▶ _What you have to do_
Restate the listing below word for word; no picture is to be carried over.

▶ _Supplied material_
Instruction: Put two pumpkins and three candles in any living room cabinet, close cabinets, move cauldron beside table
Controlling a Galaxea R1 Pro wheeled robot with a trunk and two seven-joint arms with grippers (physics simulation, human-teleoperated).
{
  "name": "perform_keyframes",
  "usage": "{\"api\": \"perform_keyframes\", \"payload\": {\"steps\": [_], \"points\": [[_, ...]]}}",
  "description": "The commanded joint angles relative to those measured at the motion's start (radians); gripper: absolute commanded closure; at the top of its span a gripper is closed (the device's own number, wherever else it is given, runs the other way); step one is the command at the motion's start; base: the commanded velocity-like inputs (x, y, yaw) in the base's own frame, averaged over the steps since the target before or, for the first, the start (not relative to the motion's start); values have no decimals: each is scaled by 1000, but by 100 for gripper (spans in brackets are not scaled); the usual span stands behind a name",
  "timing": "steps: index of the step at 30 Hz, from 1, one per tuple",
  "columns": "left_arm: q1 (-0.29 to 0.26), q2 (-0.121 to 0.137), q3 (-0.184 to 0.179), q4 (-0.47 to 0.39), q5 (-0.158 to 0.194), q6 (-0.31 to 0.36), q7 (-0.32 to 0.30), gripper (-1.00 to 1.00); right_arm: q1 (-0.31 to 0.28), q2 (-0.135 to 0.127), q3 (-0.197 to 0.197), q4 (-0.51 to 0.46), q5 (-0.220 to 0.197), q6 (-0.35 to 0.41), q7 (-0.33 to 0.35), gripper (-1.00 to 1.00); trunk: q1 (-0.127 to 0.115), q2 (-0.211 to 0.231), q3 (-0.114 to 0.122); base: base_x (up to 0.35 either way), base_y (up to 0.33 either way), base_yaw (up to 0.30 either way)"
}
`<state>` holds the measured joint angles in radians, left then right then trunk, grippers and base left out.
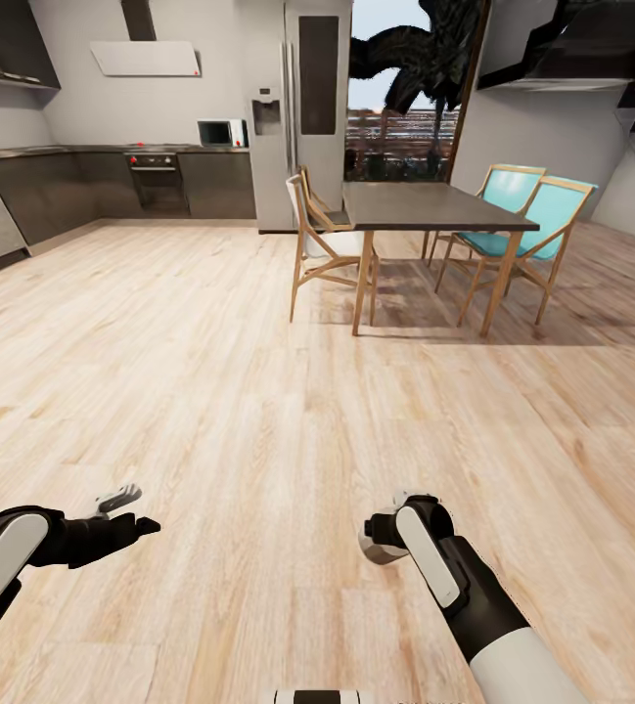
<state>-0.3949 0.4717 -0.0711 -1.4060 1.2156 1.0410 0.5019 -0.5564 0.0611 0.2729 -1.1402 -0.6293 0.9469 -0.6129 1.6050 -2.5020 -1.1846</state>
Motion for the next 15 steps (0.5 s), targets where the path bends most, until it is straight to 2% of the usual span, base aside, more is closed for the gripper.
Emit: {"api": "perform_keyframes", "payload": {"steps": [1, 5, 8, 15], "points": [[-1, 1, -1, -1, 10, 1, 10, -100, 0, 15, 1, -1, -8, 4, -12, 100, -1, 0, 2, -269, 0, 207], [-1, 1, -1, -1, 10, 1, 11, -100, -1, 38, 2, -1, -7, 8, -16, 100, -3, 1, 13, -309, -38, 214], [-1, 1, -1, -2, 11, -1, 11, -100, -2, 52, 2, -1, -2, 10, -17, 100, -3, 1, 10, -296, -160, 219], [-1, 1, -1, -4, 13, -5, 10, -100, -3, 59, 3, -1, 1, 10, -18, 100, -3, 1, 2, -274, -200, 226]]}}
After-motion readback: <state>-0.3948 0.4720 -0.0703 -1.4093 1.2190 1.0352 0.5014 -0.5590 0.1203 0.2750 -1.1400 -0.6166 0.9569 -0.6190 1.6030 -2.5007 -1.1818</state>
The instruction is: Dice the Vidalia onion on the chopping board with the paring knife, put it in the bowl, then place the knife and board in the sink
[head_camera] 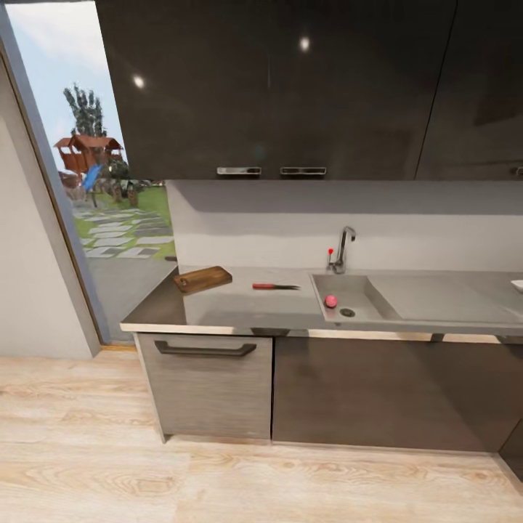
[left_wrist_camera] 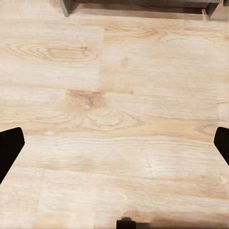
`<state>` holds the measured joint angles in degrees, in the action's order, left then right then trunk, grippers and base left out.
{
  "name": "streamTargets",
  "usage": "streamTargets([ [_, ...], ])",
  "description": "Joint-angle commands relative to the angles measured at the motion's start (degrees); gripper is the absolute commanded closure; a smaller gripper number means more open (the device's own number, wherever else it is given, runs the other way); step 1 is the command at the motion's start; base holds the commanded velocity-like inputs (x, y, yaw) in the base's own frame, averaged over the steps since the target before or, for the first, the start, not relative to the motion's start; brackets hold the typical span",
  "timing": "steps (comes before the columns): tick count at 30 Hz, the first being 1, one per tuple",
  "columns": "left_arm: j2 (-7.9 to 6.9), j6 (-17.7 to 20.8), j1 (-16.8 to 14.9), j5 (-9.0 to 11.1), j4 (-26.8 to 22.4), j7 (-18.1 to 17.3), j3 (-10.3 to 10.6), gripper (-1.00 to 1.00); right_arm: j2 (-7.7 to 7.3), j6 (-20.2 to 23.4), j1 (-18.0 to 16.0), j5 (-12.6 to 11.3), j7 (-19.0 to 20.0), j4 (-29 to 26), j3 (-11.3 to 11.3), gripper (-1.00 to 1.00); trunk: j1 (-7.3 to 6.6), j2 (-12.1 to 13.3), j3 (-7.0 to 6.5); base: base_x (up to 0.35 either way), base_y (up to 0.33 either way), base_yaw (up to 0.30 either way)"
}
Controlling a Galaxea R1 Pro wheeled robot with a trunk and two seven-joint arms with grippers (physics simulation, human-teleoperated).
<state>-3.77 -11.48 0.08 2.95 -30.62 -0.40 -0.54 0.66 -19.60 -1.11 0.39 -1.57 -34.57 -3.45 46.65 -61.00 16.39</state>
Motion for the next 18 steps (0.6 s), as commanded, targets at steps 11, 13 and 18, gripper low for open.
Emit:
streamTargets([
  [11, -0.01, -0.1, 0.01, 0.31, -0.05, -0.04, 0.01, -1.0, 0.05, -0.17, -0.03, 0.05, -0.01, 0.02, -0.15, -1.0, -2.42, 4.39, -1.92, 0.0, 0.0, 0.0],
  [13, -0.01, -0.1, 0.01, 0.31, -0.05, -0.04, 0.01, -1.0, 0.05, -0.17, -0.03, 0.05, -0.01, 0.02, -0.15, -1.0, -2.86, 5.19, -2.28, 0.0, 0.0, 0.0],
  [18, -0.01, -0.1, 0.01, 0.31, -0.05, -0.04, 0.01, -1.0, 0.05, -0.17, -0.03, 0.05, -0.01, 0.02, -0.15, -1.0, -3.96, 7.2, -3.18, 0.0, 0.0, 0.0],
])
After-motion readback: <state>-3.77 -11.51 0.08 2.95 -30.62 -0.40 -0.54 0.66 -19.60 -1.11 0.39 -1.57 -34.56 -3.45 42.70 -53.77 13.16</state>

▶ _Reply_
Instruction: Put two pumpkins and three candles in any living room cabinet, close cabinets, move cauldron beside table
Controlling a Galaxea R1 Pro wheeled robot with a trunk and two seven-joint arms with grippers (physics simulation, human-teleoperated).
{
  "name": "perform_keyframes",
  "usage": "{\"api\": \"perform_keyframes\", \"payload\": {\"steps\": [_], \"points\": [[_, ...]]}}",
  "description": "The commanded joint angles relative to those measured at the motion's start (radians); gripper: absolute commanded closure; at the top of its span a gripper is closed (the device's own number, wherever else it is given, runs the other way); step one is the command at the motion's start; base: the commanded velocity-like inputs (x, y, yaw) in the base's own frame, averaged over the steps since the target before or, for the first, the start (not relative to the motion's start); values have no decimals: each is scaled by 1000, but by 100 for gripper (spans in brackets are not scaled); the usual span stands behind a name",
  "timing": "steps: index of the step at 30 Hz, from 1, one per tuple",
  "columns": "left_arm: q1 (-0.29 to 0.26), q2 (-0.121 to 0.137), q3 (-0.184 to 0.179), q4 (-0.47 to 0.39), q5 (-0.158 to 0.194), q6 (-0.31 to 0.36), q7 (-0.32 to 0.30), gripper (-1.00 to 1.00); right_arm: q1 (-0.31 to 0.28), q2 (-0.135 to 0.127), q3 (-0.197 to 0.197), q4 (-0.51 to 0.46), q5 (-0.220 to 0.197), q6 (-0.35 to 0.41), q7 (-0.33 to 0.35), gripper (-1.00 to 1.00); trunk: q1 (-0.127 to 0.115), q2 (-0.211 to 0.231), q3 (-0.114 to 0.122); base: base_x (up to 0.35 either way), base_y (up to 0.33 either way), base_yaw (up to 0.30 either way)"
}
`<state>` holds the measured joint angles in radians, left then right then trunk, grippers and base left out.
<state>-0.3949 0.4717 -0.0711 -1.4060 1.2156 1.0410 0.5019 -0.5564 0.0611 0.2729 -1.1402 -0.6293 0.9469 -0.6129 1.6050 -2.5020 -1.1846</state>
Motion for the next 15 steps (0.5 s), targets where the path bends most, until it is straight to 2% of the usual span, base aside, more is closed for the gripper.
Emit: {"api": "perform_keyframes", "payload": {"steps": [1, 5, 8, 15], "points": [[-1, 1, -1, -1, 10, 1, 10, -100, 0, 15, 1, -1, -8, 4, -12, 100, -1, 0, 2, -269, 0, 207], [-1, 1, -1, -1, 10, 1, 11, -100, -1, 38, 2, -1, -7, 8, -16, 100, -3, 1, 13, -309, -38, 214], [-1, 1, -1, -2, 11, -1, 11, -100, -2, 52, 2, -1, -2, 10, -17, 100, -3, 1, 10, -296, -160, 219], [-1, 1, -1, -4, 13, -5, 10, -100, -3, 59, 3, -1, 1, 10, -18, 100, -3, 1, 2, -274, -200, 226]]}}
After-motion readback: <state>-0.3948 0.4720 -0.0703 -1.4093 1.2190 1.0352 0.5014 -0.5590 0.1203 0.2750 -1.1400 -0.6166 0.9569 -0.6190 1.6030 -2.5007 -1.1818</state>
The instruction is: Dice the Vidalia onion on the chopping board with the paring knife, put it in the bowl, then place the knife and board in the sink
[head_camera] 
[left_wrist_camera] 
`<state>` holds the measured joint angles in degrees, in the action's order, left then right then trunk, grippers and base left out.
{
  "name": "streamTargets",
  "usage": "streamTargets([ [_, ...], ])",
  "description": "Joint-angle commands relative to the angles measured at the motion's start (degrees); gripper is the absolute commanded closure; a smaller gripper number means more open (the device's own number, wherever else it is given, runs the other way); step 1 is the command at the motion's start; base holds the commanded velocity-like inputs (x, y, yaw) in the base's own frame, averaged over the steps since the target before or, for the first, the start, not relative to the motion's start; brackets hold the typical span",
  "timing": "steps (comes before the columns): tick count at 30 Hz, the first being 1, one per tuple",
  "columns": "left_arm: j2 (-7.9 to 6.9), j6 (-17.7 to 20.8), j1 (-16.8 to 14.9), j5 (-9.0 to 11.1), j4 (-26.8 to 22.4), j7 (-18.1 to 17.3), j3 (-10.3 to 10.6), gripper (-1.00 to 1.00); right_arm: j2 (-7.7 to 7.3), j6 (-20.2 to 23.4), j1 (-18.0 to 16.0), j5 (-12.6 to 11.3), j7 (-19.0 to 20.0), j4 (-29 to 26), j3 (-11.3 to 11.3), gripper (-1.00 to 1.00); trunk: j1 (-7.3 to 6.6), j2 (-12.1 to 13.3), j3 (-7.0 to 6.5); base: base_x (up to 0.35 either way), base_y (up to 0.33 either way), base_yaw (up to 0.30 either way)"
}
Controlling a Galaxea R1 Pro wheeled robot with a trunk and two seven-joint arms with grippers (physics simulation, human-teleoperated).
<state>-3.77 -11.48 0.08 2.95 -30.62 -0.40 -0.54 0.66 -19.60 -1.11 0.39 -1.57 -34.57 -3.45 46.65 -61.00 16.39</state>
Motion for the next 18 steps (0.6 s), as commanded, targets at steps 11, 13 and 18, gripper low for open.
Emit:
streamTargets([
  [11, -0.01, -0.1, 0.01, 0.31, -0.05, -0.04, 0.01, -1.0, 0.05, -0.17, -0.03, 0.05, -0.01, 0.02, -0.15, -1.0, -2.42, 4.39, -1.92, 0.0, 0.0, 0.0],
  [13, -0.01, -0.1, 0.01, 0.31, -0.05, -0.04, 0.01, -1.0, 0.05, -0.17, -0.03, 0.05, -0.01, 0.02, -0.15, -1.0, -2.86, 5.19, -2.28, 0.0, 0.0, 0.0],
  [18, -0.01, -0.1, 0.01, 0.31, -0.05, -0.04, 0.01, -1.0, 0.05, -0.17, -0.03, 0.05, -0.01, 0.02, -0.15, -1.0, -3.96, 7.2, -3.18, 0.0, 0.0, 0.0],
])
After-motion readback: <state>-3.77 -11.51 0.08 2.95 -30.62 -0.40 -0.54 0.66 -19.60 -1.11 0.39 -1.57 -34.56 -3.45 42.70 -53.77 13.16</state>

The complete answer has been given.